I recall the post you did earlier (here) about audit rights - it's bad to have them and not use them if something pops up. In regard to imposing compliance requirements, it occurs to me that you have the same issue. The DOJ said in FCPA Opinion Procedure Release 04-02 that part of their expectation is "Independent audits by outside counsel and auditors, at no longer that three-year intervals, to ensure that the Compliance Code, including its anti-corruption provisions, are implemented in an effective manner."

If you extend your compliance program to third parties, you need to have audit rights and the guts to use them. Furthermore, the audit rights can't be limited to financial data relating to the third party's business - it has to be completely "open kimono," with access to the business partner's own compliance policies, contracts, etc. That's a tough sell, but if it's a high-risk country / industry / entity, it may be the only way to truly mitigate FCPA risk.


Pete from DC

Another reader took a darker view -- that is, using third-party compliance to "paper over" red flags that come up with intermediaries. We wouldn't recommend that medicine to anyone, but here's what our reader said about it:
Dear FCPA Blog,

Your post doesn't address one of the main reasons why ethical standards and law compliance provisions are extended to third parties in the first place.

Many times these extensions are made for commercial reasons in the contracts with the third parties. One of the key risk considerations with contracts involves avoiding competing commercial obligations that conflict with a compliance or ethical requirement for the company. For example, this dilemma could arise if there is a red flag that a contractor may be passing on a payment to a foreign official, but there is also a competing contractual obligation to make that payment.

A well drafted contract will provide the company with an "out" if it is concerned that one of its contractors may violate the FCPA or other law even if those laws are not actually applicable to the contractor. Therefore, contracts typically incorporate by reference those requirements where third party contractors can create liability for the company. Besides the FCPA, these can include references to other U.S. laws such as export controls, sanctions and anti-boycott as well as the company's own policies.

It's important to know the commercial as well as the compliance rationale behind the so-called extension. Including these provisions in contracts is a good and increasingly common commercial practice that helps to achieve the long term aims of anti-corruption and other legislation through commercial influence. If the inclusion of these standards results in a greater exposure to the companies who include them, that's definitely a "con" and surely an unintended consequence.



We also heard from Doug Cornelius at the Compliance Building blog. Doug's posts about compliance and business ethics are part of our daily diet. His comment raised a neat point about the dangers of inconsistent standards. He said:
Dear FCPA Blog -

Dealing with key third party vendors is a difficult area. As Rebecca Walker points out (here), there is potential liability of you do it wrong.

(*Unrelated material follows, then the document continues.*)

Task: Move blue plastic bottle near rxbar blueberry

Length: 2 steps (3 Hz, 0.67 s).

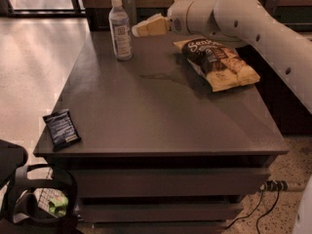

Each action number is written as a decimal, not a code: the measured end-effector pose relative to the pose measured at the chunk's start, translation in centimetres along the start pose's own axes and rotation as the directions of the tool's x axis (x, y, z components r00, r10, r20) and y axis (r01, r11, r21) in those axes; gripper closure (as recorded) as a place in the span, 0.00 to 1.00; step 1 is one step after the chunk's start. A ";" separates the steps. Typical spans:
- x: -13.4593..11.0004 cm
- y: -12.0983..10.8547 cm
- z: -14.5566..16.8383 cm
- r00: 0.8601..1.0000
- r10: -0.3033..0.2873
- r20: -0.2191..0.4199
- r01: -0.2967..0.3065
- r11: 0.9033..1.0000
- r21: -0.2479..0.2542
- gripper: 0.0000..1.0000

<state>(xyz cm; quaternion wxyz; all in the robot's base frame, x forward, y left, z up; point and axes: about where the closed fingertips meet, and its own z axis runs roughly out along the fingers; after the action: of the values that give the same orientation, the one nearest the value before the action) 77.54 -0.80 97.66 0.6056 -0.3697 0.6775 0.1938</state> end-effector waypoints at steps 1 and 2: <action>0.2 -0.8 2.6 1.000 0.025 0.012 -0.025 1.000 -0.017 0.00; 0.5 -0.5 6.1 0.997 0.062 0.036 -0.060 0.996 -0.068 0.00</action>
Offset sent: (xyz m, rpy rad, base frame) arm 0.0613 0.0475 -0.0199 0.0958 0.0489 0.0802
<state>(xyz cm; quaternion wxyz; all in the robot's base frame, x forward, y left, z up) 82.02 3.03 96.12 0.5996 -0.3652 0.6698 0.2419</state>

I have found the situation where vendors are a bit behind you in their focus on compliance or ahead of you. But since every company has different needs for compliance, you end up with different policies. As a result, you have a battle of policy forms.

There are no easy answers.

I find the first step to be letting your key vendor know that you care about these issues.

Yours truly,

Doug Cornelius / Compliance Building

That's some of what we've heard (the printable parts, anyway) on the subject of third-party compliance. The topic stirs plenty of interest, warnings and fear. That makes sense. Most Foreign Corrupt Practices Act offenses involve intermediaries, and yet most executives don't think their companies are dealing successfully with third-party risks. That was the conclusion from KPMG's 2008 Anti-Bribery and Anti-Corruption Survey that we talked about here, and the recent survey by the Society of Corporate Compliance & Ethics. That one found that most companies don't disseminate their internal codes of conduct to third parties or require third parties to certify to their own codes.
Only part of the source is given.